Quinze jours s’écoulèrent ainsi, et telle était l’influence de cette vie monotone et murée, qu’elle commençait à agir sur le caractère de Mme Godefroi et à calmer son activité d’esprit. La vieille dame s’assoupissait aussi dans le cercle éternel de ces mornes habitudes où roulaient depuis si long-temps les habitans de la Tuzelle. L’époque de son départ approchait ; elle n’avait plus qu’une semaine à passer près de sa sœur, et pourtant elle n’avait encore rien fait, rien tenté pour rendre à cet enfant, dont le sort la touchait si vivement, sa liberté, ses droits, sa place dans la maison paternelle. Elle y songeait pourtant, et en parlait quelquefois à l’abbé Girou, qui, sans se permettre aucun conseil, lui laissait entrevoir peu d’espoir de succès, et semblait presque effrayé à l’idée de cette tentative.

Une après-midi, les deux sœurs étaient ensemble dans la chambre de la marquise, qui était encore plus faible et plus souffrante que d’habitude. L’atmosphère était lourde et suffocante ; une chaleur intense se faisait sentir jusqu’au fond des habitations, et l’air qui pénétrait à travers les joints des persiennes était brûlant comme s’il eût soufflé à travers une fournaise. Mme de Blanquefort avait voulu descendre à la chapelle, où le père Damase était venu de grand matin dire une messe de mort, et elle y était restée long-temps en prières. Sa sœur n’avait pas tenté de la détourner de ce redoublement de ferveur ; elle ne s’était pas étonnée non plus du service funèbre, car la Babeau l’avait prévenue la veille en lui disant : — C’est demain Saint-Lazare, un triste anniversaire. Mme la marquise passera la journée en prières pour que Dieu sauve l’ame de ce pauvre M. d’Entrevaux, qui mourut sans confession.

Mme de Blanquefort avait un moment fait trêve à ses exercices de piété ; elle se reposait près de sa sœur, la tête inclinée, les yeux à demi fermés, les mains jointes sur ses genoux. Au premier abord, on aurait cru qu’elle priait encore au milieu d’une involontaire somnolence ; mais, en la regardant mieux, on s’apercevait, au contraire, qu’elle était en proie à une souffrance intérieure, à une sombre agitation, contre laquelle son ame luttait désespérée et vaincue. Mme Godefroi la considérait tristement, et n’osait troubler cette funeste apparence de repos ; elle n’avait point de paroles pour calmer ce cœur affligé ; les ressources de sa philosophie, la grace de son esprit, l’autorité de sa raison, eussent été impuissantes auprès de cette pauvre femme, qui souffrait, croyait et ne raisonnait pas ; sa tendresse seule pouvait lui apporter de muettes consolations. Elle prit affectueusement la main sèche et brûlante de la marquise, et lui dit doucement :

— Allons, Cécile ; à quoi pensez-vous ? Voici l’heure de la récréation ; Estève attend peut-être déjà là dehors que nous lui disions d’entrer.

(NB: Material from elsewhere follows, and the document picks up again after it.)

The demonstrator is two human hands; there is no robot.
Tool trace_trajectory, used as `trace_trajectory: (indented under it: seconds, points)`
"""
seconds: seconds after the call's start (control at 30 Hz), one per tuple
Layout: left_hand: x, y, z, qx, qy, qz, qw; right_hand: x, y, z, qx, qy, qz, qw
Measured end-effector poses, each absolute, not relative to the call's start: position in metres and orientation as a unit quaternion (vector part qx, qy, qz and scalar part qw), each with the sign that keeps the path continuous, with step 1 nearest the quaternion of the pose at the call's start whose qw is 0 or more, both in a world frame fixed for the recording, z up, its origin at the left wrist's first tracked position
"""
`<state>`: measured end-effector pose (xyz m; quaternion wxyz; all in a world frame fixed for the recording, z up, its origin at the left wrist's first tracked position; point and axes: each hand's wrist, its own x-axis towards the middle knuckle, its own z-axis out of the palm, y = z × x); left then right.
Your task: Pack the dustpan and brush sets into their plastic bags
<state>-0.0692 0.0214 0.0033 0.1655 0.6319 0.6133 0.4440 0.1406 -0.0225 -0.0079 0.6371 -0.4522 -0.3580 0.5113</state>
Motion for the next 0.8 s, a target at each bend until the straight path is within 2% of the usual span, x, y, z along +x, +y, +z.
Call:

Comme elle disait ces mots, le bruit d’une voiture se fit entendre dans le lointain ; les deux femmes écoutèrent un moment sans parler et en se regardant avec effroi ; puis la marquise dit d’une voix éteinte :

— C’est M. de Blanquefort ; ah ! j’avais pensé qu’il viendrait. J’ai comme le pressentiment de quelque malheur ; mon Dieu ! mon Dieu ! ayez pitié de nous !

— Eh ! que pouvez-vous craindre, ma sœur ? dit Mme Godefroi avec fermeté, pourquoi tremblez-vous devant votre mari ? Parce qu’il a été injuste, violent, parce qu’il vous a méconnue et foulée aux pieds ? Mais le moment est venu de protester enfin contre la conduite odieuse, inique de cet homme. Pendant seize ans, vous avez gardé le silence, vous avez subi sans vous plaindre tant de douleurs et d’outrages, vous avez plié à deux genoux sous la main qui vous frappait ; mais aujourd’hui, ma sœur, vous vous relèverez, et, si la force vous manque, je serai là pour vous soutenir.

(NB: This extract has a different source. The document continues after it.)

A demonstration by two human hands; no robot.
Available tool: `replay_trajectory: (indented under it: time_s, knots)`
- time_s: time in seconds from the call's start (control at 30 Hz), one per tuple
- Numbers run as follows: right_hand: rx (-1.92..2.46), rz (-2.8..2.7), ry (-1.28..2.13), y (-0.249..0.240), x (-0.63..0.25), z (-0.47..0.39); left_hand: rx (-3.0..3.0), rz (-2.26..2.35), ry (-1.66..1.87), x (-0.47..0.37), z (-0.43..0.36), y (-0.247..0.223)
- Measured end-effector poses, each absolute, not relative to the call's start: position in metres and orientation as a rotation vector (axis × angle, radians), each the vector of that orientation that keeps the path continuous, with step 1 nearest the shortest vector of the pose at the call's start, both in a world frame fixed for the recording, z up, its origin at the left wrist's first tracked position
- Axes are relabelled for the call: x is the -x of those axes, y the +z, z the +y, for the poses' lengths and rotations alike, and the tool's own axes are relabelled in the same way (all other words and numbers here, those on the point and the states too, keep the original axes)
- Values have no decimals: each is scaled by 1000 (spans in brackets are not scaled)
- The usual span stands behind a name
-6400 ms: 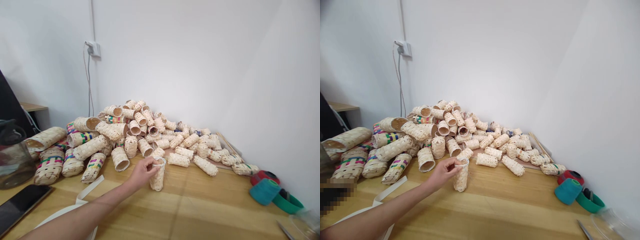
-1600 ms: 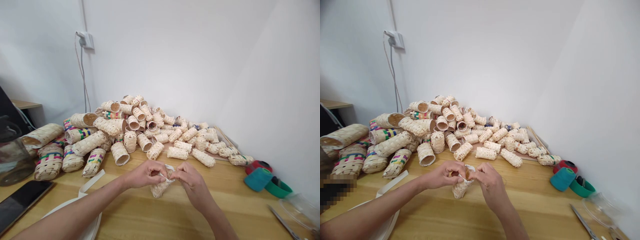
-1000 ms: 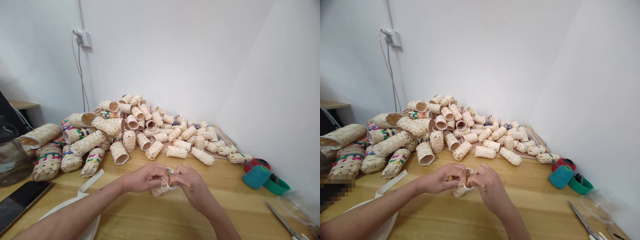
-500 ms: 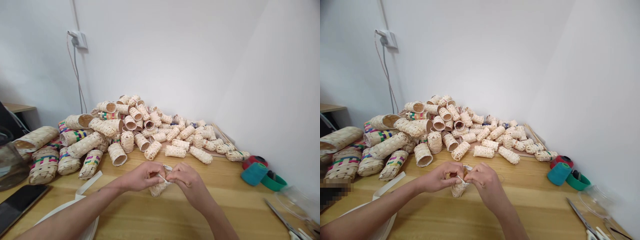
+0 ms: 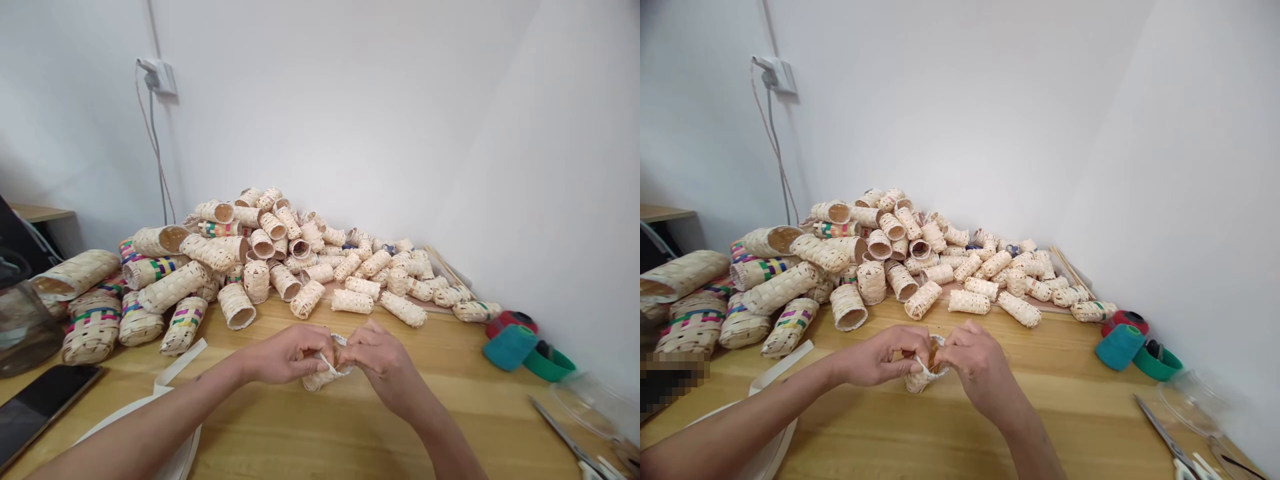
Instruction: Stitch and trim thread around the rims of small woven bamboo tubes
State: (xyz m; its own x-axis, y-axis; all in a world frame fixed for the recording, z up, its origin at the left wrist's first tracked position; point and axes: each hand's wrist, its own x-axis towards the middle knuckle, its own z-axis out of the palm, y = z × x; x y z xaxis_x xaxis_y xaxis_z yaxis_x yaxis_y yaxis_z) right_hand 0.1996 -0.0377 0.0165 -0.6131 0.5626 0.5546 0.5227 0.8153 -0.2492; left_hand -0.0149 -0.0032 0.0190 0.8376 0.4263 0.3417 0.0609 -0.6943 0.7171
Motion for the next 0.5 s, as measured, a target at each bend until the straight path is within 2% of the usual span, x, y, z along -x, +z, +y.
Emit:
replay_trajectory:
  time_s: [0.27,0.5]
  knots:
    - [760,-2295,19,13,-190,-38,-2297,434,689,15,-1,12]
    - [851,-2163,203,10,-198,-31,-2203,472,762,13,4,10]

— Au nom du ciel ! ne parlez pas ainsi, Adélaïde, s’écria la marquise éperdue ; vous ne savez pas… vous ne connaissez pas M. de Blanquefort… Non, non, point de révolte, point de résistance ; pas un seul mot de reproche.

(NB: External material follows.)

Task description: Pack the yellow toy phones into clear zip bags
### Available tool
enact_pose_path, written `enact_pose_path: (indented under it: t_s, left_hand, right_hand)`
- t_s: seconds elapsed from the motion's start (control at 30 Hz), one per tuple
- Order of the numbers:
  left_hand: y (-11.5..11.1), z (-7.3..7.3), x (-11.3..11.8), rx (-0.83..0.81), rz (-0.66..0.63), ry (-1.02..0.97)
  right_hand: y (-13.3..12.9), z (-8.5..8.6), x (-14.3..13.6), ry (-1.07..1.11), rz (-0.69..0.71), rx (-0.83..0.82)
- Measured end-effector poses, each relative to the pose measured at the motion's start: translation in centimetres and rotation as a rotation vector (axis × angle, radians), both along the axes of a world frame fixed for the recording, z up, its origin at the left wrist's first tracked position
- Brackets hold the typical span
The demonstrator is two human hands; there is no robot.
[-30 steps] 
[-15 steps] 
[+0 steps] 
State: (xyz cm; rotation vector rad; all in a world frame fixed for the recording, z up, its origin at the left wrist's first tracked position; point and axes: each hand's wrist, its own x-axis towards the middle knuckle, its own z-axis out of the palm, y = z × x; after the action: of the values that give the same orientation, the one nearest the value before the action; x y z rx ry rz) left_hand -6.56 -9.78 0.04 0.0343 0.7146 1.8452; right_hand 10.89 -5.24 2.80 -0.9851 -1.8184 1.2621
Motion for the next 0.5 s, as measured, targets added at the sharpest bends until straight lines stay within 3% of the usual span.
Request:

— Eh bien ! c’est moi qui parlerai, je parlerai seule et en mon nom seulement.

— Non, non, vous dis-je, interrompit la marquise avec égarement ; gardez le silence, quoi qu’il arrive, ma sœur ; il y va de ma vie, de celle de mon fils. Promettez-moi, jurez-moi de vous contenir, de vous taire ?

Mme Godefroi, saisie d’étonnement et de crainte à l’aspect de cette terreur, de ce désespoir, promit de garder le silence. La marquise se jeta à genoux devant son prie-dieu, et attendit. Un moment après, la voiture de M. de Blanquefort entra dans la cour : — Est-il seul ? demanda la malheureuse mère à Mme Godefroi qui regardait en bas, cachée derrière les persiennes.

— Il est seul, répondit-elle en revenant vers sa sœur ; allons, Cécile, soyez au moins calme et résignée.

— Je le suis, Dieu me fait cette grace, dit la marquise avec l’accent d’une secrète exaltation, comme si la courte prière qu’elle venait de faire lui eût tout à coup rendu une sorte de courage et de tranquillité.

Le marquis aborda sa femme et sa belle-sœur avec le même sang-froid, la même politesse aisée et grave qu’il avait montrée à la première entrevue ; il excusa le comte Armand, qui, engagé pour un dîner d’étiquette, n’avait pu l’accompagner, et parla ensuite pendant une demi-heure des choses les plus indifférentes. Les deux femmes ne prenaient à cet entretien que la part indispensable ; elles tâchaient de paraître calmes, mais il était facile de deviner que la marquise luttait contre une secrète épouvante, et que l’inquiétude ôtait à Mme Godefroi une partie de sa liberté d’esprit ordinaire. Au milieu de cette conversation languissante, M. de Blanquefort se tourna vers sa femme et lui dit sans aucun préambule : — Ma visite a aujourd’hui un autre motif que le plaisir de rendre mes devoirs à votre sœur ; je viens vous demander si vous persistez à accomplir le vœu que vous avez fait pour votre second fils.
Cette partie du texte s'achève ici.